9/4 Bundesstrafgericht
Kategorie: Allgemein Von Heinrich von Grünigen um 14:29 |
Es ist ein absolut unrühmlicher Entscheid, den das Bundesgericht am 19. März 2010 gefällt hat, ein eigentliches Strafgericht für schwer adipöse Menschen, die nicht mehr das Glück haben, knackig und jung zu sein.
Es geht um die bariatrische Chirurgie, also die Magenband- und Bypass-Operationen zur Gewichtsreduktion. Die Schweiz hat hier schon die strengsten Auflagen in ganz Europa: Der BMI muss grösser sein als 40, der Patient darf nicht älter sein als 65 und er muss schon alle anderen Methoden zur Reduktion seines Gewichts ausprobiert haben – ohne Erfolg und unter ärztlicher Aufsicht. Nur dann, und wenn zudem schwere Begleiterkrankungen vorliegen, sind die Krankenkassen bereit, die Kosten zu übernehmen.

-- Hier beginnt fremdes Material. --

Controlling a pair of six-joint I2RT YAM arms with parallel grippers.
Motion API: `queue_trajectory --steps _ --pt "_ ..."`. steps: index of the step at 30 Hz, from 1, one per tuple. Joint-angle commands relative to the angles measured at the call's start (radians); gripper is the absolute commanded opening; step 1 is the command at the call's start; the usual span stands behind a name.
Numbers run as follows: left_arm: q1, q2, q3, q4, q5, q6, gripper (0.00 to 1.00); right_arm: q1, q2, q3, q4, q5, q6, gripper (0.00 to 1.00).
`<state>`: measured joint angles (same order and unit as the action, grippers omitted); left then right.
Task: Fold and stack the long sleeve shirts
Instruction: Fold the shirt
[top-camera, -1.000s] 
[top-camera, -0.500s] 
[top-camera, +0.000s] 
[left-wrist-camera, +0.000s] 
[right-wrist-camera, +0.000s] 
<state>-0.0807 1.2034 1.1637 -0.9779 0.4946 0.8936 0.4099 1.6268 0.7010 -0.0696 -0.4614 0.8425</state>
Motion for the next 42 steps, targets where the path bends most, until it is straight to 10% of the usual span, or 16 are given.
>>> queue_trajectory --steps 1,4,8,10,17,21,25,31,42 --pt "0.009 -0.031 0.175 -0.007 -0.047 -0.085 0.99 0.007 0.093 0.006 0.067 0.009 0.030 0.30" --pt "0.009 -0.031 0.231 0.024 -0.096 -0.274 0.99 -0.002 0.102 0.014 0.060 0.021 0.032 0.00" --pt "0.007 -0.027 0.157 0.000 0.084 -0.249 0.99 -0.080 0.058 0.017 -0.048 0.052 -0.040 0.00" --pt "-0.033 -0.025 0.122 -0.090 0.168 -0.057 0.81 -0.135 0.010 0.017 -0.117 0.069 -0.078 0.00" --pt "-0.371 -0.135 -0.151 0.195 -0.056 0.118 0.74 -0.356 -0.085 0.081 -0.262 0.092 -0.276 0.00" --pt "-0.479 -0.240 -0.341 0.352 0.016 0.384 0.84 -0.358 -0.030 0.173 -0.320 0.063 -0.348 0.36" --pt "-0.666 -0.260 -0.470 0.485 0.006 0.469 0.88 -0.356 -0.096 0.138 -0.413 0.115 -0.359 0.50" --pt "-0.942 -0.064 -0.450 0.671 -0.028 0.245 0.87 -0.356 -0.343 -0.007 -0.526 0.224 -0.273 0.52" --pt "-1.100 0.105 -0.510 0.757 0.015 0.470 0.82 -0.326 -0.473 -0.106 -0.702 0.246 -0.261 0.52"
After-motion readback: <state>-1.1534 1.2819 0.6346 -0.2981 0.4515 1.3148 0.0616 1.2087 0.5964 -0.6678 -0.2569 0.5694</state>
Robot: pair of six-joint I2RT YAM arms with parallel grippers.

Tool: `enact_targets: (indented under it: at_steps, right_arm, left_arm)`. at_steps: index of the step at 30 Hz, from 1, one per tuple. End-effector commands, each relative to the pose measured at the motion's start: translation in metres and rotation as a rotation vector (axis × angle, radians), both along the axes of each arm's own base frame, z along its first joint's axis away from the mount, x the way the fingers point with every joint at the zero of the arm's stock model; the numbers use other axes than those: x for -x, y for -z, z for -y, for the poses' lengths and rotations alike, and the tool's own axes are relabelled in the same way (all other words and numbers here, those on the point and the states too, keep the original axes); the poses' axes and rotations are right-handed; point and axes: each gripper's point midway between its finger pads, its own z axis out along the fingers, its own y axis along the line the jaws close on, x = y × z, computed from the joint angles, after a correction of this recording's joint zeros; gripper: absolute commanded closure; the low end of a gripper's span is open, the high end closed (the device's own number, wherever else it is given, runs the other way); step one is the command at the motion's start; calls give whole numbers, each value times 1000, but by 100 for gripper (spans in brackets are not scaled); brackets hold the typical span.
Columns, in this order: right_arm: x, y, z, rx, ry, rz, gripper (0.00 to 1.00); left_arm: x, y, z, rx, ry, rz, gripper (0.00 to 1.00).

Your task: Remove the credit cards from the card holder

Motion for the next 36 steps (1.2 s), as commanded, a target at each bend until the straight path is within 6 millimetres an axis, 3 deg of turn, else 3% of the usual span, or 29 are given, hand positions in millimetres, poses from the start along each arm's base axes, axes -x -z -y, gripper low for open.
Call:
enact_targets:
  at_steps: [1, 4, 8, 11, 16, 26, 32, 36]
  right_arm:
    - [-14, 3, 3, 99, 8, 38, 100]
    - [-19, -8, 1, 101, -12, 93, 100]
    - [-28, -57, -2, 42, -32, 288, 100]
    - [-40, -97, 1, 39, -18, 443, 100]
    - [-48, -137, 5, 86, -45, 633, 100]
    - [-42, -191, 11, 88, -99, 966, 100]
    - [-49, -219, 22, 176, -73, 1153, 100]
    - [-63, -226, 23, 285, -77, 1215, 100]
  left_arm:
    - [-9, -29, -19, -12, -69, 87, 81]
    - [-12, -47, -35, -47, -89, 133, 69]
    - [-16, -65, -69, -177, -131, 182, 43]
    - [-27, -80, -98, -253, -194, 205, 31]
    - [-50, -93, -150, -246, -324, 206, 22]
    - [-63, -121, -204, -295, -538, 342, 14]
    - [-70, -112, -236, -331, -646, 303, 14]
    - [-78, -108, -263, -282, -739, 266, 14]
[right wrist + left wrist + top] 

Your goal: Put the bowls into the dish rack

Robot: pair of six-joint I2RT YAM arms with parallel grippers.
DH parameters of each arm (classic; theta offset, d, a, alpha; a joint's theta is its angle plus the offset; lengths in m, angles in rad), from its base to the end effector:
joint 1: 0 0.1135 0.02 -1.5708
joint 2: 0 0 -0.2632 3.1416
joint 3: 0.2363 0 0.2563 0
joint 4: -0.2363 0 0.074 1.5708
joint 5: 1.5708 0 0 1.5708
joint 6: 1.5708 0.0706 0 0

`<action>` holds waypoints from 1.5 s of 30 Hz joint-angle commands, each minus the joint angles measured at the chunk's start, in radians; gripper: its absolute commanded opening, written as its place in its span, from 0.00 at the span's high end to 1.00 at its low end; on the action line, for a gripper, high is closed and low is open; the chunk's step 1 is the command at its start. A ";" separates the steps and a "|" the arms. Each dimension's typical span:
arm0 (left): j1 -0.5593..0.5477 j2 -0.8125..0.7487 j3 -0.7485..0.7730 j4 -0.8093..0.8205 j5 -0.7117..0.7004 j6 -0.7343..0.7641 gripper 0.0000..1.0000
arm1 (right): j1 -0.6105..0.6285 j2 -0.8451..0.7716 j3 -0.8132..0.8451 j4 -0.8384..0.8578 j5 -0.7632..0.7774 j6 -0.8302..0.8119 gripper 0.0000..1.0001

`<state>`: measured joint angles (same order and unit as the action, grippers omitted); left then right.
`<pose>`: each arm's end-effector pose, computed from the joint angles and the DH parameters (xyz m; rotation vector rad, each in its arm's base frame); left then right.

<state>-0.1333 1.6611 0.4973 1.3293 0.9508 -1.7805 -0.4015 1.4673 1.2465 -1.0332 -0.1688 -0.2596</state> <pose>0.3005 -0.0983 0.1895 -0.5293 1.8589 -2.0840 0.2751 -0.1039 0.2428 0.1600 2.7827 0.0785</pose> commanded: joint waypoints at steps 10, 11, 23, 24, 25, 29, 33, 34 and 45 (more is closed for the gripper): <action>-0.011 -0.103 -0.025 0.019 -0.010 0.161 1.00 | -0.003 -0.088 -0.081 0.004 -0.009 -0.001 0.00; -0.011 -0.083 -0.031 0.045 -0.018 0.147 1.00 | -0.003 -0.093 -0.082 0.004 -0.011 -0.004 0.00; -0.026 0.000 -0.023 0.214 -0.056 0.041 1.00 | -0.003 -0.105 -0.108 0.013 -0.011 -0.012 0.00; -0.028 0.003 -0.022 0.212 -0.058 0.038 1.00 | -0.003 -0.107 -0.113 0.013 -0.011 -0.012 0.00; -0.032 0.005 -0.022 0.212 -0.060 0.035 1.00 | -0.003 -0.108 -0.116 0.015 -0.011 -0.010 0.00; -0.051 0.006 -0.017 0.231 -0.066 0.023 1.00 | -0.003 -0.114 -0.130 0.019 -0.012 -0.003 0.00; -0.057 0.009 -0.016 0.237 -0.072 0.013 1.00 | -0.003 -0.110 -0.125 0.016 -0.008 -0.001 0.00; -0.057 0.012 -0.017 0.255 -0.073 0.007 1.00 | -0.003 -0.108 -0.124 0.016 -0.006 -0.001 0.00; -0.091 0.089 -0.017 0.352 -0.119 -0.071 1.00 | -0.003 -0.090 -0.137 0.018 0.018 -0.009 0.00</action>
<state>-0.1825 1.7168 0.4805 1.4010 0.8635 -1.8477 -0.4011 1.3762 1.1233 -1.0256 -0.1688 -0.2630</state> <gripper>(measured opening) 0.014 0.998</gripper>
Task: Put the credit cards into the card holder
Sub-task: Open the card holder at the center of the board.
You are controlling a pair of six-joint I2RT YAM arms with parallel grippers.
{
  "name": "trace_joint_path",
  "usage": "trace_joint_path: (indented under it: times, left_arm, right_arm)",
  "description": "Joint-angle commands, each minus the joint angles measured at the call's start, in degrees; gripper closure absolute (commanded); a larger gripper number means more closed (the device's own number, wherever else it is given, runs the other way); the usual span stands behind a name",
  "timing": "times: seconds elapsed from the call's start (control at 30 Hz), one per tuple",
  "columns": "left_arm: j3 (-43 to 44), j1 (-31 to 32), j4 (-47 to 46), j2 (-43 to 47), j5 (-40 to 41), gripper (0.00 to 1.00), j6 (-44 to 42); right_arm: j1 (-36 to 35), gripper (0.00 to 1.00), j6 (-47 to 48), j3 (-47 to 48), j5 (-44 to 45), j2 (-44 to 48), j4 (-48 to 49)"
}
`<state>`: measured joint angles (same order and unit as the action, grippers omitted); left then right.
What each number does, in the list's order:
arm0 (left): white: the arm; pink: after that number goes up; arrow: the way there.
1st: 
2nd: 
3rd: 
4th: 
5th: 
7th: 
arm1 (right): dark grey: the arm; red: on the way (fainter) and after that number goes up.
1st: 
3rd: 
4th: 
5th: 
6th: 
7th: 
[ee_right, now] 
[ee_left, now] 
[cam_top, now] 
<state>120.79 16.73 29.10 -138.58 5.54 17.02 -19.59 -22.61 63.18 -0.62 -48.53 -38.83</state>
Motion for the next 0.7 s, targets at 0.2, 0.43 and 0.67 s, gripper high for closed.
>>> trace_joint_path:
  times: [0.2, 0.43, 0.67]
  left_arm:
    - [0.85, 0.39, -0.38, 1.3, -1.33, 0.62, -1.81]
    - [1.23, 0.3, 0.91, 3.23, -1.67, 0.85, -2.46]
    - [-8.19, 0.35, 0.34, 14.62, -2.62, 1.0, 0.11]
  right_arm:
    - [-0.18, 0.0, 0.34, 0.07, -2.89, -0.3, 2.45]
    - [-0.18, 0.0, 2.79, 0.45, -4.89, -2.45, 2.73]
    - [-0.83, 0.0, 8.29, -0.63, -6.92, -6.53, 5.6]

Nun hatte ein 66jähriger Patient in Genf eine Ablehnung gerichtlich angefochten und das kantonale Versicherungsgericht hatte seine Einsprache gutgeheissen. Darauf hatte die betreffende Krankenkasse gegen dieses Urteil beim Bundesgericht rekurriert… Und das Bundesgericht hatte als höchste Instanz im Lande der Kasse Recht gegeben. Die Begründung – so wie sie von der NZZ zitiert wird – ist abenteuerlich und unglaublich zugleich. Es sind keine rechtlichen Erwägungen, die hier geltend gemacht werden, sondern „medizinische“ Aspekte. Wörtlich heisst es (gemäss NZZ), die Ablehnung der Operation sei zu Recht erfolgt, da ab einem Alter von 60 Jahren das Operationsrisiko zunimmt, während gleichzeitig die auf Fettleibigkeit zurückzuführende Mortalität signifikant sinkt.
Aus welcher Quelle die Richter (die einstimmig so entschieden haben) diese Erkenntnis schöpften, ist im Artikel nicht ersichtlich. Aber die Perspektive ist erschreckend und beängstigend: Wenn für die Gewährung einer medizinischen Leistung nur noch die Überlebenswahrscheinlichkeit den Ausschlag gibt, dann würde dies bedeuten, dass ein grosser Teil unseres Gesundheitswesens neu definiert werden müsste. Gerade eine schwere Adipositas hat massivste Auswirkungen auf die Lebensqualität eines Menschen. Sein ganzer Alltag muss sich nach den Erschwerungen und Komplikationen richten, die sein Übergewicht ihm auferlegt. Wenn er zudem an Begleiterkrankungen wie Bluthochdruck und Diabetes Typ 2 leidet, so ist er zu dauernder Medikamenten-Einnahme verurteilt. Lebt er – was heute immer häufiger vorkommt – noch 20 bis 25 Jahre, so kostet dies die Öffentlichkeit und die Kassen ein Vielfaches dessen, was die Operation gekostet hätte, abgesehen davon, dass das Leben des Patienten wieder lebenswert würde…
In welcher Zeit sind wir denn, dass ein kurzsichtiges Renditedenken der profitgierigen Kassenwarte ganze Patientengruppen verunglimpfen und diskriminieren kann… und dass diese menschenverachtende Haltung von der obersten Gerichtsbarkeit noch gedeckt wird?